Alhamdulillah... serasa terbebas dari bencana yang begitu besar. syukurku tidak akan pernah ada habisnya. Sang Mutiara itu, kini telah menjelma menjadi manusia sempurna yang membawa berjuta kebahagiaan. Ia begitu cerdas, shaleh, dan selalu membawa keceriaan buat hubungan kami. Dia menjadi perekat cinta kasih kita yang luar biasa. Dialah pahlawan kecil kita yang disayangi oleh orang-orang yang melihatnya. Seringkali air mata ini menetes saat mengingat betapa bodohnya sikap kita saat itu. Kini semua itu berganti dengan rasa syukur yang tak terkira.

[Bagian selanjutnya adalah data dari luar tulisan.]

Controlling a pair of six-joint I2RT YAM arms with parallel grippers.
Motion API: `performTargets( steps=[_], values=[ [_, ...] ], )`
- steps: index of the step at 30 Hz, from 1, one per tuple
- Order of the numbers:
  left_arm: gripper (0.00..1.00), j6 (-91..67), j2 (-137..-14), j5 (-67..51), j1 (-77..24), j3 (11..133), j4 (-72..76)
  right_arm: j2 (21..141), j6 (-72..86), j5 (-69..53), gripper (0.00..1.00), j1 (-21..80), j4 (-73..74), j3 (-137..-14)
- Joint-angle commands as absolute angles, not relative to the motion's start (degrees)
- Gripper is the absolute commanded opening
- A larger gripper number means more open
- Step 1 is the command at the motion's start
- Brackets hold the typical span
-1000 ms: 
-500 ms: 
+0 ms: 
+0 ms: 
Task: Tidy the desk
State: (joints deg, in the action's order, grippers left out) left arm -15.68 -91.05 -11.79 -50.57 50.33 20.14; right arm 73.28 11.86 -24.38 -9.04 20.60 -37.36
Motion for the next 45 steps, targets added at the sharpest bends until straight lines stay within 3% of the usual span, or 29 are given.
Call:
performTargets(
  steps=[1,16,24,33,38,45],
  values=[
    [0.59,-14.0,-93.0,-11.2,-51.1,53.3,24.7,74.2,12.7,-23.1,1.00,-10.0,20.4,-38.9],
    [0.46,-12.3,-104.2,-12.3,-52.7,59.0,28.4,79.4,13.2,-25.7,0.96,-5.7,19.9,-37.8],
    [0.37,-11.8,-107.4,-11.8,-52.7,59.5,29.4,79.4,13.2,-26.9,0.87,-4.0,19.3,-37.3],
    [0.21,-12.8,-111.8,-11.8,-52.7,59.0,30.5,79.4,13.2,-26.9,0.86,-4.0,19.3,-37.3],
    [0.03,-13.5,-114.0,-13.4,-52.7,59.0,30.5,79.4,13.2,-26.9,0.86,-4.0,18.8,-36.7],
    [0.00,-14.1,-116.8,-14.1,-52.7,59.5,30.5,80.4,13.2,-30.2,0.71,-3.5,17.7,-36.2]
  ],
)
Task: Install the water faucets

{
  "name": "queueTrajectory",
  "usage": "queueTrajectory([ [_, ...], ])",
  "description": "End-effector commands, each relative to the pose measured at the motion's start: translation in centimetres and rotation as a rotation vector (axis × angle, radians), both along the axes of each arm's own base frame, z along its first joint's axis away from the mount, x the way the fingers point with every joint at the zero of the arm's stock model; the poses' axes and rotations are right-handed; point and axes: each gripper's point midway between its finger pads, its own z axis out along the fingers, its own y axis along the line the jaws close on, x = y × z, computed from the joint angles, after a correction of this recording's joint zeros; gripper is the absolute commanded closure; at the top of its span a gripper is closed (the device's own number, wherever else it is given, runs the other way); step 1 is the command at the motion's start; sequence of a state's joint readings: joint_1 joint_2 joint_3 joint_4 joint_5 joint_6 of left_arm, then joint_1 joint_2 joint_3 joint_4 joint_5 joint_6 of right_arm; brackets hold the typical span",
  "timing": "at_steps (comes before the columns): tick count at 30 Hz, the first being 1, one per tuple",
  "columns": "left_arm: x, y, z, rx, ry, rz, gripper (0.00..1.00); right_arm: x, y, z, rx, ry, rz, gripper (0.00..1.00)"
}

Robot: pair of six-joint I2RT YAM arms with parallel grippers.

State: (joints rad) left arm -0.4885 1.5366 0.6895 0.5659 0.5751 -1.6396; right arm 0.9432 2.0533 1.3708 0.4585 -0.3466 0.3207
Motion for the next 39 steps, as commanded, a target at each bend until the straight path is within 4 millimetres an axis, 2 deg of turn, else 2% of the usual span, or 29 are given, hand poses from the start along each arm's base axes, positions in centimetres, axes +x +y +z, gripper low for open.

Dia, belahan hati kita, penyejuk hati kita, kini telah menjadi bagian dari pelukis matahari bersama kita. Dan, pada tanggal 15 Maret yang lalu ia telah menggoreskan satu kalimat yang membuat kita menangis dalam bahagia. Dia menulis,"Ihsan sayang Umi juga Abi, karena kan kita sekeluarga."